▶ [GIVEN DATA]:
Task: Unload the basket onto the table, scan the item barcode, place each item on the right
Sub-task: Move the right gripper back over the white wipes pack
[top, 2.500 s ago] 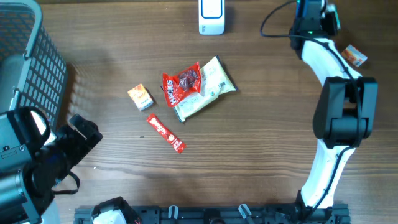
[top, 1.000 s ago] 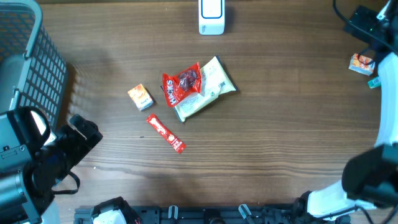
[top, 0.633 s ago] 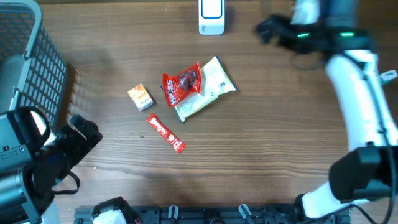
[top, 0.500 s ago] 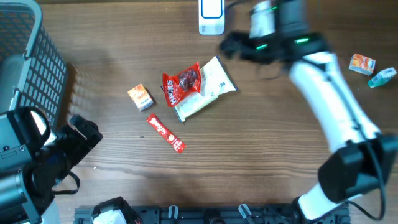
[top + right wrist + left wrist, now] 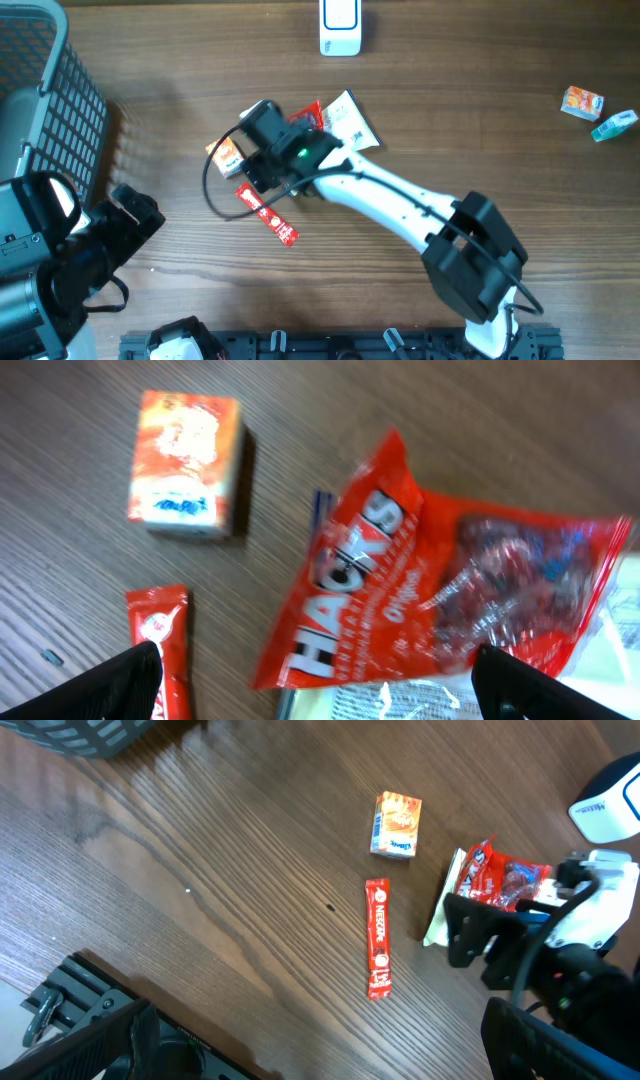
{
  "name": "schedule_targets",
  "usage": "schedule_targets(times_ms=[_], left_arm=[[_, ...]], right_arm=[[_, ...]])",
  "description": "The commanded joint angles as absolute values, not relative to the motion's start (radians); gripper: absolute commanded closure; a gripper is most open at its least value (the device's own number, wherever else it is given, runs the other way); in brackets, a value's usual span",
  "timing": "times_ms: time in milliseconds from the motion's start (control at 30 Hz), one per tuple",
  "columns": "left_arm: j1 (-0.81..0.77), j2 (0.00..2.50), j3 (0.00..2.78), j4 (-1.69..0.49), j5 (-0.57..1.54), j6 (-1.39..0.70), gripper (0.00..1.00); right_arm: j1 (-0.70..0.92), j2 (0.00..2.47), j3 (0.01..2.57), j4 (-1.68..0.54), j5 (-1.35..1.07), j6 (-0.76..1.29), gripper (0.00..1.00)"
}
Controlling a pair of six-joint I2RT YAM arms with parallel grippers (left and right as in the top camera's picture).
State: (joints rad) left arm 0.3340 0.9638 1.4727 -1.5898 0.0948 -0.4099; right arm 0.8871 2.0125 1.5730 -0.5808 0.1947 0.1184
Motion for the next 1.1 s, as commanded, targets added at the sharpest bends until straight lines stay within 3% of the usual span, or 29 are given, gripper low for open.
schedule_targets(times_ms=[0,200,400,433,600,700,733,1067], left_arm=[[0.339,0.963,1.472,-1.588,0.085,-0.423,0.00],[0.339,0.963,1.472,-1.588,0.085,-0.423,0.00],[0.339,0.963,1.472,-1.588,0.085,-0.423,0.00],[0.339,0.963,1.472,-1.588,0.085,-0.423,0.00],[0.339,0.963,1.472,-1.588,0.085,-0.423,0.00],[0.339,0.963,1.472,-1.588,0.085,-0.423,0.00],[0.339,0.963,1.472,-1.588,0.085,-0.423,0.00],[0.339,0.963,1.472,-1.588,0.085,-0.423,0.00]], right_arm=[[0.920,2.029,1.575,-0.568,0.343,0.049,0.00],[0.923,2.107,1.575,-0.556,0.352,0.050,0.00],[0.923,2.168,1.575,-0.529,0.506,0.051,0.03],[0.923,2.169,1.575,-0.524,0.533,0.051,0.07],[0.923,2.169,1.576,-0.508,0.640,0.048,0.65],[0.923,2.169,1.583,-0.517,0.640,0.026,0.91],[0.923,2.169,1.587,-0.524,0.639,0.026,0.96],[0.921,2.096,1.675,-0.626,0.608,0.082,0.96]])
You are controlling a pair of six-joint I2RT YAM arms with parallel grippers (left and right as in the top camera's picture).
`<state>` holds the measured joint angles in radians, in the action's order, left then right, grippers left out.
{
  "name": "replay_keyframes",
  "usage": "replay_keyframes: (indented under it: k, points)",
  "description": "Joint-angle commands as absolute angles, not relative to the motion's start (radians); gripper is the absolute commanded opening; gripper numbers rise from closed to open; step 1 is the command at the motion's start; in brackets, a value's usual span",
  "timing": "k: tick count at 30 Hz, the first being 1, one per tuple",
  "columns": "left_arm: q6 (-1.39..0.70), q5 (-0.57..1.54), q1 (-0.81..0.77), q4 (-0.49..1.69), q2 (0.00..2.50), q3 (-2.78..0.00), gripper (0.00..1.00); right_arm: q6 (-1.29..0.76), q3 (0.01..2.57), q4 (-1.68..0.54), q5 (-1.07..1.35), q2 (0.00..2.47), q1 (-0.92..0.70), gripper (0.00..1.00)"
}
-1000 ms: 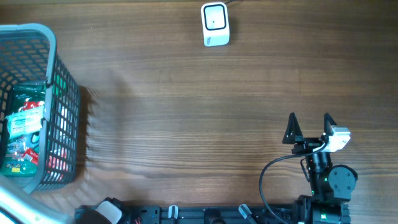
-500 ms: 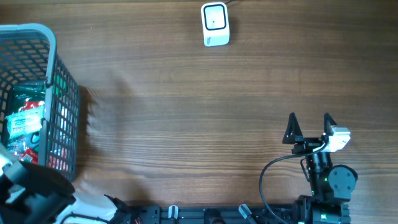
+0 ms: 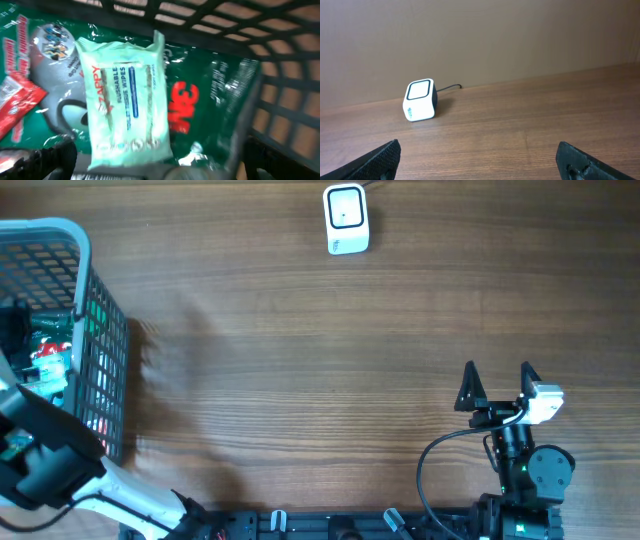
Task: Scan the item barcode
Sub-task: 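Reach into the basket and grasp the pale green wet wipes pack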
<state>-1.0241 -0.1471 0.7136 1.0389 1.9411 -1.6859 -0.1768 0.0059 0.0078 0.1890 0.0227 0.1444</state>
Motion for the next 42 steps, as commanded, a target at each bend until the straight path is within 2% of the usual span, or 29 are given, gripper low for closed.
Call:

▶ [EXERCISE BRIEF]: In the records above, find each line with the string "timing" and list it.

▶ [SOLUTION TO THIS EXERCISE]:
  "timing": "times_ms: time in milliseconds from the motion's start (control at 30 Hz), one per tuple",
  "timing": "k: tick count at 30 Hz, the first being 1, one per tuple",

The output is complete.